# Experiment E4: Approximation Invariance Test

**Coordinate invariance degradation in Fisher matrix approximations**

---

## Objective

Quantify how much coordinate invariance degrades when using practical Fisher approximations:
- **Exact Fisher** (ground truth from E3)
- **K-FAC** (Kronecker-factored approximation)
- **Empirical Fisher** (gradient outer product)
- **SGD** (no Fisher, baseline)

## Generated Files

- `E4_results.csv`
- `E4_summary.json`
- `E4_figure.png` (publication quality)
- `E4_figure.pdf` (publication quality)

**Runtime**: ~10 minutes

---

In [None]:
from google.colab import drive
drive.mount('/content/drive')

import os
SAVE_DIR = '/content/drive/MyDrive/paper-E-final/E4'
os.makedirs(SAVE_DIR, exist_ok=True)
print(f'Results → {SAVE_DIR}')

In [None]:
import math
import numpy as np
import torch
import torch.nn as nn
import torch.nn.functional as Fn
import matplotlib.pyplot as plt
import pandas as pd
import json
from datetime import datetime

device = torch.device('cuda' if torch.cuda.is_available() else 'cpu')
print(f'Device: {device}')

# Deterministic execution
torch.set_default_dtype(torch.float64)
torch.backends.cudnn.deterministic = True
torch.backends.cudnn.benchmark = False

## Model Definition

In [None]:
class SoftmaxRegression(nn.Module):
    def __init__(self, input_dim, n_classes, bias=False, dtype=torch.float64, device="cpu"):
        super().__init__()
        self.linear = nn.Linear(input_dim, n_classes, bias=bias, dtype=dtype, device=device)

    def forward(self, x):
        return self.linear(x)

## Utility Functions

In [None]:
def get_param_vector(model: nn.Module) -> torch.Tensor:
    return torch.cat([p.detach().reshape(-1) for p in model.parameters()])
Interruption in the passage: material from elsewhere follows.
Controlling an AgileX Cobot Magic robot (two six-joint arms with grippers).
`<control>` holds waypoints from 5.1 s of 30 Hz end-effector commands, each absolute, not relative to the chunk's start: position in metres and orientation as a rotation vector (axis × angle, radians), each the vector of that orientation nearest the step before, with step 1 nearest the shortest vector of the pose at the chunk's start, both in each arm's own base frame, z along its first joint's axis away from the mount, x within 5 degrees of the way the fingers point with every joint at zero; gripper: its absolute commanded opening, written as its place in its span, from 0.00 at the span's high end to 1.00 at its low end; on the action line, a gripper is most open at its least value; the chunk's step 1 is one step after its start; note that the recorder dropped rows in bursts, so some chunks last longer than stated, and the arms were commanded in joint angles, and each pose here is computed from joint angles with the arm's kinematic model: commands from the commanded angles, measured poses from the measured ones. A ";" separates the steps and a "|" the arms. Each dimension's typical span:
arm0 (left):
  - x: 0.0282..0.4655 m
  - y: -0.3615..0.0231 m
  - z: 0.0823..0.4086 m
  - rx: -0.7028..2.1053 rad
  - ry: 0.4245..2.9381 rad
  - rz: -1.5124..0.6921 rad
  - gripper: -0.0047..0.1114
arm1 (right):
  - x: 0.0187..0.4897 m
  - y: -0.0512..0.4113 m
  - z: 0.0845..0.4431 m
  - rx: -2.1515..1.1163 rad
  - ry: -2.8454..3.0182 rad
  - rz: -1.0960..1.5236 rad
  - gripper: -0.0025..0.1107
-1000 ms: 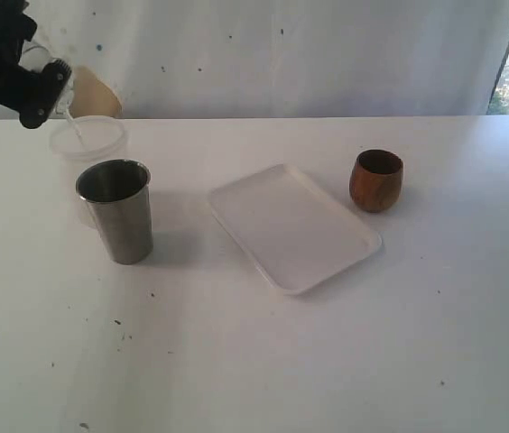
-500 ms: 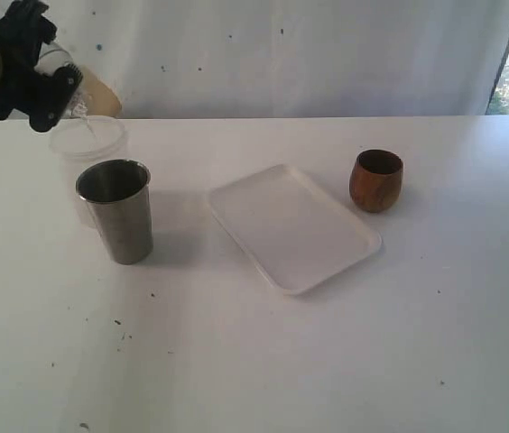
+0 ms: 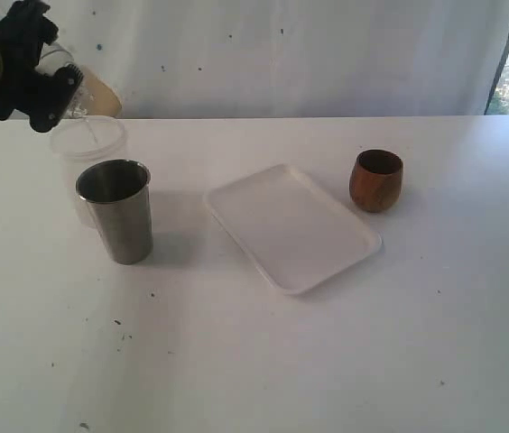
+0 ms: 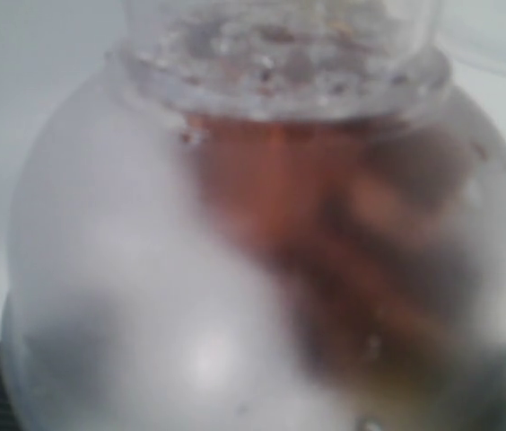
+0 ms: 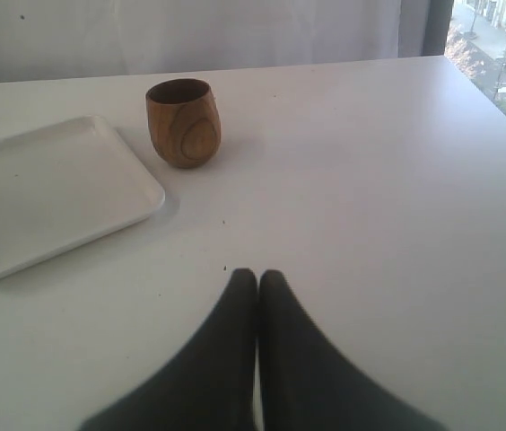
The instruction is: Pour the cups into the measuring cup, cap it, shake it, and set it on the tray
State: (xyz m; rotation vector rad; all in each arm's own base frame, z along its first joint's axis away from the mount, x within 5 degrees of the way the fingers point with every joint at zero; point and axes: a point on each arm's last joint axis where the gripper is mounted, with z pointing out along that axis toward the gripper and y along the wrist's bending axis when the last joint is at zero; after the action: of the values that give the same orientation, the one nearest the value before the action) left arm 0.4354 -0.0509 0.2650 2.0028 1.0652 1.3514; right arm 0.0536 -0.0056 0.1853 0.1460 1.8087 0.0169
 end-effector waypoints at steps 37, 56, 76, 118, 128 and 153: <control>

def set_param_vector_(model: nn.Module, vec: torch.Tensor) -> None:
    idx = 0
    with torch.no_grad():
        for p in model.parameters():
            n = p.numel()
            p.copy_(vec[idx:idx+n].view_as(p))
            idx += n
    assert idx == vec.numel()

## Fisher Matrix Computations

Three methods:
1. **Exact Fisher** (analytic, from E3)
2. **K-FAC** (Kronecker-factored approximation)
3. **Empirical Fisher** (gradient outer product)

In [None]:
def compute_exact_fisher(model: SoftmaxRegression, X: torch.Tensor) -> torch.Tensor:
    """
    Exact (true) Fisher for softmax regression.
    F = (1/N) Σ_i [diag(p_i) - p_i p_i^T] ⊗ [x_i x_i^T]
    """
    model.eval()
    with torch.no_grad():
        logits = model(X)
        probs = Fn.softmax(logits, dim=1)

    B, C = probs.shape
    D = X.shape[1]

    # [B, C, C] : Diag(p) - p p^T
    diag_p = torch.diag_embed(probs)
    outer_p = torch.einsum("bc,bd->bcd", probs, probs)
    fisher_class = diag_p - outer_p

    # [B, D, D] : x x^T
    outer_x = torch.einsum("bi,bj->bij", X, X)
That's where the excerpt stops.